Abstract
The Arabidopsis WD40 repeat protein TRANSPARENT TESTA GLABRA1 (TTG1) regulates cell fate determination, including trichome initiation and root hair formation, as well as secondary metabolism such as flavonoid biosynthesis and seed coat mucilage production. TTG1 regulates different processes via regulating the expression of its downstream target genes by forming MYB-bHLH-WD40 (MBW) activator complexes with different R2R3 MYB and bHLH transcription factors. Here, we report the identification of the carboxyl (C)-terminus as a critical domain for TTG1′s functions in Arabidopsis. We found that the ttg1Δ15aa mutant shows pleiotropic phenotypes identical to a TTG1 loss-of-function mutant. Gene sequencing indicates that a single nucleotide substitution in TTG1 led to a premature stop at the W327 residue, leading to the production of a truncated TTG1 protein with a deletion of the last 15 C-terminal amino acids. The expression of TTG1 under the control of its native promoter fully restored the ttg1Δ15aa mutant phenotypes. Consistent with these observations, the expression levels of TTG1 downstream genes such as GLABRA2 (GL2) and CAPRICE (CPC) were reduced in the ttg1Δ15aa mutant. Assays in Arabidopsis protoplast show that TTG1Δ15aa failed to interact with the bHLH transcription factor GL3, and the deletion of the last 3 C-terminal amino acids or the 339L amino acid alone fully abolished the interaction of TTG1 with GL3. Furthermore, the expression of TTG1Δ3aa under the control of TTG1 native promoter failed to restore the ttg1Δ15aa mutant phenotypes. Taken together, our results suggest that the C-terminal domain of TTG1 is required for its proper function in Arabidopsis.
Highlights
TRANSPARENT TESTA GLABRA1 (TTG1) is a WD40 repeat protein with four WD40 motifs [1]

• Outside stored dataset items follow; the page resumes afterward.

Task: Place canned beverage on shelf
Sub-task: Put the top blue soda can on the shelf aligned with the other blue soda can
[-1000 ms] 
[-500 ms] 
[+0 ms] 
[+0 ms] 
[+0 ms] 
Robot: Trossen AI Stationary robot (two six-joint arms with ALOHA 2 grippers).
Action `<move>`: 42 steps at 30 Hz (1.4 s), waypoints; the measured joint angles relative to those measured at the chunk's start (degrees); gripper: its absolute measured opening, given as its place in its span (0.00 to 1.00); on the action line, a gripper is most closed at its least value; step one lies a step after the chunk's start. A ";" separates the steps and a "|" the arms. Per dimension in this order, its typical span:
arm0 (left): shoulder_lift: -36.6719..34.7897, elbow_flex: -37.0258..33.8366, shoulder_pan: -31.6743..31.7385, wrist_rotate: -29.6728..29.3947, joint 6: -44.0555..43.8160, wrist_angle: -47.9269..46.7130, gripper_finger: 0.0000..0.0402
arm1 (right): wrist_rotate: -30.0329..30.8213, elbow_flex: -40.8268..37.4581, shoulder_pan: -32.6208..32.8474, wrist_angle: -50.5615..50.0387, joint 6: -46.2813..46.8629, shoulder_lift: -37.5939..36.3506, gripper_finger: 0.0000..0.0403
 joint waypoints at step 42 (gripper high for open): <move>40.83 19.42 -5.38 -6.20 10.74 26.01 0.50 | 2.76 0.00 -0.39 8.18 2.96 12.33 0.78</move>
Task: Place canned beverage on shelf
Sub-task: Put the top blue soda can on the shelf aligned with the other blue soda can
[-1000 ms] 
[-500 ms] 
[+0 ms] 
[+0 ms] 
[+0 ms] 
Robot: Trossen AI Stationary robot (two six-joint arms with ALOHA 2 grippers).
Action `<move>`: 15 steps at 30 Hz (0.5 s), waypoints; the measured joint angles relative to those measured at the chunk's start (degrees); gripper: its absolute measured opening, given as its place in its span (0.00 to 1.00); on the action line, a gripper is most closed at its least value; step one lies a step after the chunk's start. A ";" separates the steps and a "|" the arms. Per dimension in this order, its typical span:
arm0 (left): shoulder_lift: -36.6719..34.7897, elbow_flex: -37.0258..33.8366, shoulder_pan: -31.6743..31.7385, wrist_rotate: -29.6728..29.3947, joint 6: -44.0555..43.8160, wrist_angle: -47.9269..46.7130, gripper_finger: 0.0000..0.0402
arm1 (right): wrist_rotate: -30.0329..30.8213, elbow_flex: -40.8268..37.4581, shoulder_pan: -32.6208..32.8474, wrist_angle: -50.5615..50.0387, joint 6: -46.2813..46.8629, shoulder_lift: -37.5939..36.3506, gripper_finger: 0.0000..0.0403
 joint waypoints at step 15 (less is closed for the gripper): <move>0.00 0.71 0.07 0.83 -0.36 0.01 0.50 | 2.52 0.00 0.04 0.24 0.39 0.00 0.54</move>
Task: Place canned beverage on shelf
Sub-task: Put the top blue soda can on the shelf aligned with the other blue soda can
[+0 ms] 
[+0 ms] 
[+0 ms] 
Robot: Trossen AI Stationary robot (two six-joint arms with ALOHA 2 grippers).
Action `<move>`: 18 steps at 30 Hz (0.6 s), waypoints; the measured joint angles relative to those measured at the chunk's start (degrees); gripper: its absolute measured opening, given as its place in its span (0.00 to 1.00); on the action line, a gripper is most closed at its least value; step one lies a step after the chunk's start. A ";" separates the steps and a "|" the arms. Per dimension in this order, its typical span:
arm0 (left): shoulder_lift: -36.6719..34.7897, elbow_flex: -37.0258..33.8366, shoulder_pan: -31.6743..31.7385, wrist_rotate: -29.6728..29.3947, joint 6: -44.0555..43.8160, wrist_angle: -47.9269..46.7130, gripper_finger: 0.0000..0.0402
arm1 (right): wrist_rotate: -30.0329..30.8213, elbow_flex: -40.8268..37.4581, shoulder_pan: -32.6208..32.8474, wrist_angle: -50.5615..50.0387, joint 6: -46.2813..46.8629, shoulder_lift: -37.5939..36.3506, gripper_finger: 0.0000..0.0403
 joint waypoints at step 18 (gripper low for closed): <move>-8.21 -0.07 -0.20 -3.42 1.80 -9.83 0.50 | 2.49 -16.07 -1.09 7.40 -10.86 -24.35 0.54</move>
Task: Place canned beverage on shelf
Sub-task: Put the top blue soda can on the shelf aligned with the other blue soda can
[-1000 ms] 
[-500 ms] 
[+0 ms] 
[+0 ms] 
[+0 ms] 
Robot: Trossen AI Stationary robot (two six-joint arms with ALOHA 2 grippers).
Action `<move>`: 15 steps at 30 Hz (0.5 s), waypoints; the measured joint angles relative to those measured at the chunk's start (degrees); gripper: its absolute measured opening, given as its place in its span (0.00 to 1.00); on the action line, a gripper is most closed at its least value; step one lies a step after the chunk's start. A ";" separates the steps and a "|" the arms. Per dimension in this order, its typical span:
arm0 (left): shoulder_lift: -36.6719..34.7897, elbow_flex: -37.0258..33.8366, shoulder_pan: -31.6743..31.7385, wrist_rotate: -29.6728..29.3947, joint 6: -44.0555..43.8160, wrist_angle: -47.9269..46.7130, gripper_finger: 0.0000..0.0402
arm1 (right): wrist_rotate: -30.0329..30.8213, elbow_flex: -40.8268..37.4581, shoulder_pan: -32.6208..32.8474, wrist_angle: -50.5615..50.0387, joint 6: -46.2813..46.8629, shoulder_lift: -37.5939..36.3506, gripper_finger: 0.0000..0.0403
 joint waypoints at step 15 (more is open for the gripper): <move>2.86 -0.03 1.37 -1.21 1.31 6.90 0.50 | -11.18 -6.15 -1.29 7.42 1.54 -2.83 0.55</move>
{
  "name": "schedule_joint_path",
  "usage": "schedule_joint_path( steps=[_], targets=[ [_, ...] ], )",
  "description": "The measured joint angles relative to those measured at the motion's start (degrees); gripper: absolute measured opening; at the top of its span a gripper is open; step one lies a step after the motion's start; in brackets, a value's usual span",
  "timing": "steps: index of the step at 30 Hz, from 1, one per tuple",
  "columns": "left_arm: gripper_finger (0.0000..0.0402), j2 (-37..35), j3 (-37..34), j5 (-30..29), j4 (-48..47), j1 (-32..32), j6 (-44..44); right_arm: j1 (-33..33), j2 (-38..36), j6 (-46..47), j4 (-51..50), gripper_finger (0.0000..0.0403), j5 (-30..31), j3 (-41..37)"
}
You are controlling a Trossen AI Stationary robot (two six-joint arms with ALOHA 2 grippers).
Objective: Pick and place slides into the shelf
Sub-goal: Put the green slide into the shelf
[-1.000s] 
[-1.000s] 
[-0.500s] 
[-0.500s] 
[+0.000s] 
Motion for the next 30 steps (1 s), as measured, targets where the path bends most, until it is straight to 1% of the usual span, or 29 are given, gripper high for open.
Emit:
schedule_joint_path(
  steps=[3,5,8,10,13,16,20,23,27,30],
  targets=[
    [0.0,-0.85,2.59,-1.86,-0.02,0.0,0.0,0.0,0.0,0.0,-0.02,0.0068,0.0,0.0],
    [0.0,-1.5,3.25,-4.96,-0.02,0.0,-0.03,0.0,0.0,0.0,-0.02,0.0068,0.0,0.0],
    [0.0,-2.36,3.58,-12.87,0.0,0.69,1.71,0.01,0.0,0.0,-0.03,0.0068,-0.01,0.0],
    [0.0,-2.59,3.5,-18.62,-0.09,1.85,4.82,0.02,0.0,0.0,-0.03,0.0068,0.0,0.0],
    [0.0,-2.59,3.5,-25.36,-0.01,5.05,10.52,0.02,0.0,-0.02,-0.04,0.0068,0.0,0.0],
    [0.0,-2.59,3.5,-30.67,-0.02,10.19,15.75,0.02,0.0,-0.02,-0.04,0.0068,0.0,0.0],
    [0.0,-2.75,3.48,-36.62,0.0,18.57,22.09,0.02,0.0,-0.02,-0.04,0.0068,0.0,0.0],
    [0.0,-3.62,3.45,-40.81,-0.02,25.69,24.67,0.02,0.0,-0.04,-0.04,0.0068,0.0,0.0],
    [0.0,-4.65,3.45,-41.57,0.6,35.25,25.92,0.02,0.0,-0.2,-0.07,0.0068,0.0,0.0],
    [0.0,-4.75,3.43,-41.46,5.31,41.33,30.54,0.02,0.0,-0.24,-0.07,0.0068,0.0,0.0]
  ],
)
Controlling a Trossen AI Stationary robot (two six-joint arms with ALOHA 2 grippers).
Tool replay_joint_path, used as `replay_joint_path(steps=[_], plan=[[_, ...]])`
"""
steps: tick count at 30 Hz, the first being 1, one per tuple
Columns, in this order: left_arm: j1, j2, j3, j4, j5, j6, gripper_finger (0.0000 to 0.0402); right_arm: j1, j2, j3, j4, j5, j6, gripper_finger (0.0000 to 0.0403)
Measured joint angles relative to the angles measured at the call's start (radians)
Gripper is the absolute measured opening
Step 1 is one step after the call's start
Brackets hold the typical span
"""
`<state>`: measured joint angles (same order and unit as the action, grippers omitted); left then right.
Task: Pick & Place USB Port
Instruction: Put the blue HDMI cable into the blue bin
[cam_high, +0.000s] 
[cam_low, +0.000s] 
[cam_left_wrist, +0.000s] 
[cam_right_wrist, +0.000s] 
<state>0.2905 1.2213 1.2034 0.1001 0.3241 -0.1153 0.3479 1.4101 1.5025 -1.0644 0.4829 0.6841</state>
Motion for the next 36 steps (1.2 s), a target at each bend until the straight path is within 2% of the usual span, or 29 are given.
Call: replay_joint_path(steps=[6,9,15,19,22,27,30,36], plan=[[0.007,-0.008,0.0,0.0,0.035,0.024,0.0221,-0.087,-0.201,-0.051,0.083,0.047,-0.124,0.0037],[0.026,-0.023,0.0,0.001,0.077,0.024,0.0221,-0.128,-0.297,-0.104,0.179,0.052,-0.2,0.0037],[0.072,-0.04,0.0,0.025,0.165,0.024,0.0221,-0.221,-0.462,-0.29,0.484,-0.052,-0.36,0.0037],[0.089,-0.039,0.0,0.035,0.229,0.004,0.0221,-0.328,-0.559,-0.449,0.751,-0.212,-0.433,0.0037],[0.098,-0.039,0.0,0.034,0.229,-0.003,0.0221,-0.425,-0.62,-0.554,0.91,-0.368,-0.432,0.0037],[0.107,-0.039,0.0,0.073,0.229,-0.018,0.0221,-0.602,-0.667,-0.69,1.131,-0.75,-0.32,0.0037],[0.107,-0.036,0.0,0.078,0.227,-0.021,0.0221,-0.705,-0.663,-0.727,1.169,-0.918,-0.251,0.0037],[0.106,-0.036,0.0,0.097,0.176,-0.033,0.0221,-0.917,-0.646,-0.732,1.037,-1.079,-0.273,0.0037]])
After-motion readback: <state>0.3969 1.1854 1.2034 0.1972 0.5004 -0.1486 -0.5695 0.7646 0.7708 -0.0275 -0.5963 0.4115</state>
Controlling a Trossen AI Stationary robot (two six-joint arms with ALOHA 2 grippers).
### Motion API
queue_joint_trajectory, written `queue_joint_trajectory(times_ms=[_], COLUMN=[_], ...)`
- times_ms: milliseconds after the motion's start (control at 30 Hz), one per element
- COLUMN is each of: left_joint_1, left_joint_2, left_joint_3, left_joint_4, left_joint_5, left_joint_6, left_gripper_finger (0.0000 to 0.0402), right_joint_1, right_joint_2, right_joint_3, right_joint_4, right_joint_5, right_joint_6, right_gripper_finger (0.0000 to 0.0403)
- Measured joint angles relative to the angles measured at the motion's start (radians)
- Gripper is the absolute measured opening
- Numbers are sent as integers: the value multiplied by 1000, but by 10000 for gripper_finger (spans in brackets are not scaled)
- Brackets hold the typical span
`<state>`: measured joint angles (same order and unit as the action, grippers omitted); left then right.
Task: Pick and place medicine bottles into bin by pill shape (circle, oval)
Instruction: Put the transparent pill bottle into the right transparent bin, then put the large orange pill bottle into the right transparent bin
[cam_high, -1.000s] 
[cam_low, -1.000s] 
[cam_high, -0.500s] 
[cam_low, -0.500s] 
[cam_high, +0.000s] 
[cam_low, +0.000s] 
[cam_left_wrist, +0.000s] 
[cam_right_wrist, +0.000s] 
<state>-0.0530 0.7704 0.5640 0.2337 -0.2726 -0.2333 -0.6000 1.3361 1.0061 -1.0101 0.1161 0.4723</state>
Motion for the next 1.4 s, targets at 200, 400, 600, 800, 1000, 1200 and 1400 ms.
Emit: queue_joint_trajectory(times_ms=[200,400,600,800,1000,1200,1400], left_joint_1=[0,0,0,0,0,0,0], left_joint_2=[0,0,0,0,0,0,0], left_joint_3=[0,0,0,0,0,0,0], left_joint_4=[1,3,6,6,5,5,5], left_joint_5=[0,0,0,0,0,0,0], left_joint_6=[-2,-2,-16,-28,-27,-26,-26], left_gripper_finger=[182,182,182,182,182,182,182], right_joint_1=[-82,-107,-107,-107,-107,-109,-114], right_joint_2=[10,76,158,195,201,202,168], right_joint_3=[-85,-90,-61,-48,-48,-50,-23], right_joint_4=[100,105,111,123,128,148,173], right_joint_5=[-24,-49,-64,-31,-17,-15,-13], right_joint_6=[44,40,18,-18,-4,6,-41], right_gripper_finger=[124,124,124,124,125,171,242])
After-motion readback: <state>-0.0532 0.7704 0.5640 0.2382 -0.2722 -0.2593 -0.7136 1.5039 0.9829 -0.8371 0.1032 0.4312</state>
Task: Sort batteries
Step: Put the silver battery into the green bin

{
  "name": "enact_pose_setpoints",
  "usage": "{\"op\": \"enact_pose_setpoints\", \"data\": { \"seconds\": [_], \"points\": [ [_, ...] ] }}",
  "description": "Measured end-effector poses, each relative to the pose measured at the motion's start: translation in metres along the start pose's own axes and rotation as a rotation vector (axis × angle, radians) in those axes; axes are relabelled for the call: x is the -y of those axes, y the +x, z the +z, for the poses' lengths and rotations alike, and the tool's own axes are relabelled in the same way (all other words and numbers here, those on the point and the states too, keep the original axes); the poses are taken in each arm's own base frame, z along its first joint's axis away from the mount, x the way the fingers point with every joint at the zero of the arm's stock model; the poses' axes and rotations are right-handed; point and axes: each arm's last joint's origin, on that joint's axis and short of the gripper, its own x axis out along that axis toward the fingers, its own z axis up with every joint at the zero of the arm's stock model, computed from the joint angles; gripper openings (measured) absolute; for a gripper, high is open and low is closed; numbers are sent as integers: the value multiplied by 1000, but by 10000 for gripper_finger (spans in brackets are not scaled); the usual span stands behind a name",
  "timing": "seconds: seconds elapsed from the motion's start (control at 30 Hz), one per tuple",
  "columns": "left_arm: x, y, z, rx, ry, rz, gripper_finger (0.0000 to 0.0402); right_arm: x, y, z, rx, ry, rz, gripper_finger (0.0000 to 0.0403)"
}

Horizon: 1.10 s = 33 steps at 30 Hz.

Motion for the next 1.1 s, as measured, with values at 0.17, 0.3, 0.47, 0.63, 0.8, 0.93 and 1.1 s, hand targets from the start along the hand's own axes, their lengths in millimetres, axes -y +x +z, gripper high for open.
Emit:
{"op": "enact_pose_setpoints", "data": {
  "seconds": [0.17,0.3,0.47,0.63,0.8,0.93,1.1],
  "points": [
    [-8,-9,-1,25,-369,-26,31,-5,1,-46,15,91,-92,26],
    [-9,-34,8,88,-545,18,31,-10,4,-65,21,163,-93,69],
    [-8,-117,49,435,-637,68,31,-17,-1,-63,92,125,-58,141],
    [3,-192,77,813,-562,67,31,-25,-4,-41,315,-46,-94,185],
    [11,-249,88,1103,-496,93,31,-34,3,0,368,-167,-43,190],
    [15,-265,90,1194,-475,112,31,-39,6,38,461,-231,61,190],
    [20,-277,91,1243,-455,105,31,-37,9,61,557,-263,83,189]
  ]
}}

The available evidence suggests that, at least in the terms of regulating cell fate determination and secondary metabolism, TTG1 is able to interact with different basic helix-loop-helix transcription factors and with different R2R3 MYB transcription factors to form different MYB-bHLH-WD40 (MBW) activator complexes, thereby regulating the expression of its downstream target genes involved in cell fate determination or secondary metabolism [16,17,18,19,20]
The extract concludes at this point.